Question

"The manager for State Bank and Trust has recently examined the credit card account balances for the customers of her bank and found that 20% have an outstanding balance at the credit card limit. Suppose the manager randomly selects 15 customers and finds 4 that have balances at the limit.
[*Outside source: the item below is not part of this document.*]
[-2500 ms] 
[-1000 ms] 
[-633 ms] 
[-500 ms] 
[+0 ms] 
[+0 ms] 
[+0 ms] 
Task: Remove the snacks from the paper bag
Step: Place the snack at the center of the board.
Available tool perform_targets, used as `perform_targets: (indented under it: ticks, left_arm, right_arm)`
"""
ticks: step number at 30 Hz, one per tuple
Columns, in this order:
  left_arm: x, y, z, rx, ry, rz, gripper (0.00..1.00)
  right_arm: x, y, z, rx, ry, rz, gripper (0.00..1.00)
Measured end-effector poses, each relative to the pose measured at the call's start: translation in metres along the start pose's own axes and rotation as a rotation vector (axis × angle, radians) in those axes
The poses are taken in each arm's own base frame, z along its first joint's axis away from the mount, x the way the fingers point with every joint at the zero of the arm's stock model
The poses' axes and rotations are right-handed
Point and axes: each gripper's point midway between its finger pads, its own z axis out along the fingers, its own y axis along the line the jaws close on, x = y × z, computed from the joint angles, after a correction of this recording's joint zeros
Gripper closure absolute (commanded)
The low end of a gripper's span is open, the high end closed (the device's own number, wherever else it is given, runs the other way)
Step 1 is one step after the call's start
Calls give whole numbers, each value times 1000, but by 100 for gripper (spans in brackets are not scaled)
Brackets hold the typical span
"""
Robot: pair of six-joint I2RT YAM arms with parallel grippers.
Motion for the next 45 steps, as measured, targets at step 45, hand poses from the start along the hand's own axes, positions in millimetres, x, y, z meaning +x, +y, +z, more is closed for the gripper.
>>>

Assume that the properties of the binomial distribution apply.a.What is the probability of finding 4 customers in a sample of 15 who have "maxed out" their credit cards?b.What is the probability that 4 or fewer customers in the sample will have balances at the limit of the credit card"

Answer 1

Answer:

a

   $P(X = 4 ) = 0.1876$

b

   $P(X \le 4) = 0.8358$

Step-by-step explanation:

From the question we are told that

The proportion that has outstanding balance is p = 0.20

The sample size is n = 15

Given that the properties of the binomial distribution apply, for a randomly selected number(X) of credit card

$X \ \ ~ Bin (n , p )$

Generally the probability of finding 4 customers in a sample of 15 who have "maxed out" their credit cards is mathematically represented as

$P(X = 4 ) = ^nC_4 * p^4 * (1 - p)^{n-4}$

=> $P(X = 4 ) = ^{15}C_4 * (0.20)^4 * (1 - 0.20)^{15-4}$

Here C stand for combination

=> $P(X = 4 ) = 0.1876$

Generally the probability that 4 or fewer customers in the sample will have balances at the limit of the credit card is mathematically represented as

$P(X \le 4) = [ ^{15}C_0 * (0.20)^0 * (1 - 0.20)^{15-0}]+[ ^{15}C_1 * (0.20)^1 * (1 - 0.20)^{15-1}]+\cdots+[ ^{15}C_4 * (0.20)^4 * (1 - 0.20)^{15-4}]$

=>   $P(X \le 4) = 0.8358$